__What is needed__
Find every line below with the string "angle" and pick it out.

__Excerpts from a dataset__
━━━━━━━━━━━━━━━━━━━━

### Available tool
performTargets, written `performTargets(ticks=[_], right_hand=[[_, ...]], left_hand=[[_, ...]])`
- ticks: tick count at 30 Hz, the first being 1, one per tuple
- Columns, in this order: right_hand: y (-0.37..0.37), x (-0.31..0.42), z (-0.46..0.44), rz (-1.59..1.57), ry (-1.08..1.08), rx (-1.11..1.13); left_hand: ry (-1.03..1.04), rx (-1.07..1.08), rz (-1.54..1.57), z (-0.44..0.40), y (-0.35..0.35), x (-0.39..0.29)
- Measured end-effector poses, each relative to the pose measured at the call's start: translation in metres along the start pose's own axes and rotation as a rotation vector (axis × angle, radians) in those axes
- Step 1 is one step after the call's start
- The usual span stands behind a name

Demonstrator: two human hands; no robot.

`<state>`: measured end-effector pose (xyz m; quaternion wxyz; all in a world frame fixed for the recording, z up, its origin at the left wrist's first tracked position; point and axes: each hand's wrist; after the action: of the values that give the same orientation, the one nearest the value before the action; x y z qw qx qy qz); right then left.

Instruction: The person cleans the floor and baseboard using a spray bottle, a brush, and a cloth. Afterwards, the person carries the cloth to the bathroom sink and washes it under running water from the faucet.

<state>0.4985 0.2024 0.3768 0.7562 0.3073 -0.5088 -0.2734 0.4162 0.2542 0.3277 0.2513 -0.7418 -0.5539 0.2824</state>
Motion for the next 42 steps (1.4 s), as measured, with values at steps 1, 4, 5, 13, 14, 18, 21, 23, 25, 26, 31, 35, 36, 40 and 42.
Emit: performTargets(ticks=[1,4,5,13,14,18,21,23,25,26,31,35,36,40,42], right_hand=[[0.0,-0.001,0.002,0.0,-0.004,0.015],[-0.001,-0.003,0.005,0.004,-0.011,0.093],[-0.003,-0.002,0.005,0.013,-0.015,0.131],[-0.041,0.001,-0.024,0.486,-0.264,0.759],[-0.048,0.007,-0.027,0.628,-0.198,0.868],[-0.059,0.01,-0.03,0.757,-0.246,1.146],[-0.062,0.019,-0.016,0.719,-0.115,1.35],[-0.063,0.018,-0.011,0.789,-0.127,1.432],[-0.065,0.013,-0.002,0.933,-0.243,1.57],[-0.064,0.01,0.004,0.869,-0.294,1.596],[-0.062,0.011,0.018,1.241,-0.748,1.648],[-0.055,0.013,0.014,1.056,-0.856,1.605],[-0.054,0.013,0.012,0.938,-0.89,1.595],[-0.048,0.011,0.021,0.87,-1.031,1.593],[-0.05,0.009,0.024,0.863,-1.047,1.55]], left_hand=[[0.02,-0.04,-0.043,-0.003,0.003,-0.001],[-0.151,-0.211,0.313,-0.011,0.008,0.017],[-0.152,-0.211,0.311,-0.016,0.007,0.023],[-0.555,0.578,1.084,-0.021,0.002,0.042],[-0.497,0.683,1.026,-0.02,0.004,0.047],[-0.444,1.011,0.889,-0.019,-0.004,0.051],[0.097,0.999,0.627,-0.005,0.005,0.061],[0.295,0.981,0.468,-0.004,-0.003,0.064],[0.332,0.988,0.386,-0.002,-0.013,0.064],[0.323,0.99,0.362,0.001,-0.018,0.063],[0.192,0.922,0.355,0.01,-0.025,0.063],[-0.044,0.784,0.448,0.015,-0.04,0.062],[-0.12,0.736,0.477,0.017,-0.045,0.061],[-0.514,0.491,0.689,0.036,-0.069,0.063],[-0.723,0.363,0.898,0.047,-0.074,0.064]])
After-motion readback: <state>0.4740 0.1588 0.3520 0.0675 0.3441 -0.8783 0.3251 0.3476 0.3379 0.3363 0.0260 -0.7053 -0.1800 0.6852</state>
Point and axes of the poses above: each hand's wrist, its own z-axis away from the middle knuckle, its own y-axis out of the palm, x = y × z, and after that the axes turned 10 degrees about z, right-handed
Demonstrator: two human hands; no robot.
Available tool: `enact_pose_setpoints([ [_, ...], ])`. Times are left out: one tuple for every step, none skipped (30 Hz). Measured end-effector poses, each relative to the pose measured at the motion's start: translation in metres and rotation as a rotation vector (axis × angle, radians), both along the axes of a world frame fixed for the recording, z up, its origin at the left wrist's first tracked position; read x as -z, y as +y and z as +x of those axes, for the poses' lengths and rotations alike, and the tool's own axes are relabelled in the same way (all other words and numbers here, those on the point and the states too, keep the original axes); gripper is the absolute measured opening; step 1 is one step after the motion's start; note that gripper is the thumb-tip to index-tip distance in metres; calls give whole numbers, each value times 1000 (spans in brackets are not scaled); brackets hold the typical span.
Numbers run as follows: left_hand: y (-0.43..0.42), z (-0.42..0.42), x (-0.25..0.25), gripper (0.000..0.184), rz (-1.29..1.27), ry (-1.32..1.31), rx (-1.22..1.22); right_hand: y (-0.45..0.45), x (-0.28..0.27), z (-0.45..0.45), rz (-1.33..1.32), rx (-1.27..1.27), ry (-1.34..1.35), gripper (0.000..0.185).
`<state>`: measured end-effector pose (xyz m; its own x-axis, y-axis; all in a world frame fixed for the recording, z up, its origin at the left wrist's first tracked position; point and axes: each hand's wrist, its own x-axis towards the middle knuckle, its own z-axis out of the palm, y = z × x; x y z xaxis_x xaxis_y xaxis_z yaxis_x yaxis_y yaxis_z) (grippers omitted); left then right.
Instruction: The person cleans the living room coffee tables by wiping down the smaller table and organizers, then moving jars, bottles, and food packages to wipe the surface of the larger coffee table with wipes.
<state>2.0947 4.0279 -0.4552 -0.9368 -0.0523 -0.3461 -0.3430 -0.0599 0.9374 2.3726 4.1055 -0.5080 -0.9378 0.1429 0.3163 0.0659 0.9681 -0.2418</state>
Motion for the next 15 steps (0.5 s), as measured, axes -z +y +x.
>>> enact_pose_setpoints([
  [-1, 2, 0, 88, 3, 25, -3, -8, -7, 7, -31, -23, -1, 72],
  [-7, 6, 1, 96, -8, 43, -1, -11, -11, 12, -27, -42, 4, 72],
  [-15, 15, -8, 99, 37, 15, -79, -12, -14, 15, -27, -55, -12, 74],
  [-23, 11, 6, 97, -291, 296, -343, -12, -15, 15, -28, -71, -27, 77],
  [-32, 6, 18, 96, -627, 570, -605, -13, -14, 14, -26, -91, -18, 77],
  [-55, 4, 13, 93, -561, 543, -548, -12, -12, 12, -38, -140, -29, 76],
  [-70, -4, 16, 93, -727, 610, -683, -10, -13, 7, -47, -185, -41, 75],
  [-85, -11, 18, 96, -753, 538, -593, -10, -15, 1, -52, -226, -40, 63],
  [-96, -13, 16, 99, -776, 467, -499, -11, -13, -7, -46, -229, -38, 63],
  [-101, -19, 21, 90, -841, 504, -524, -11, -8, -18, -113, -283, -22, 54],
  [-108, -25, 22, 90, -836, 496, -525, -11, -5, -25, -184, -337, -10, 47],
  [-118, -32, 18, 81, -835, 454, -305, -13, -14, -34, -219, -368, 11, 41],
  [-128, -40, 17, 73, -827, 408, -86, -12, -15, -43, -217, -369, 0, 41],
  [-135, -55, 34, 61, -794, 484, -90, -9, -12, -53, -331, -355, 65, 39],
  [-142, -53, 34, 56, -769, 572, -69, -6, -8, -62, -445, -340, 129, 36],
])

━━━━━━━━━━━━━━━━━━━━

__Expected output__
- Measured end-effector poses, each relative to the pose measured at the call's start: translation in metres along the start pose's own axes and rotation as a rotation vector (axis × angle, radians) in those axes
Available tool: `enact_pose_setpoints([ [_, ...], ])`. Times are left out: one tuple for every step, none skipped (30 Hz). Measured end-effector poses, each relative to the pose measured at the motion's start: translation in metres and rotation as a rotation vector (axis × angle, radians), both along the axes of a world frame fixed for the recording, z up, its origin at the left wrist's first tracked position; read x as -z, y as +y and z as +x of those axes, for the poses' lengths and rotations alike, and the tool's own axes are relabelled in the same way (all other words and numbers here, those on the point and the states too, keep the original axes); gripper is the absolute measured opening; step 1 is one step after the motion's start; note that gripper is the thumb-tip to index-tip distance in metres; calls give whole numbers, each value times 1000 (spans in brackets are not scaled); brackets hold the typical span.

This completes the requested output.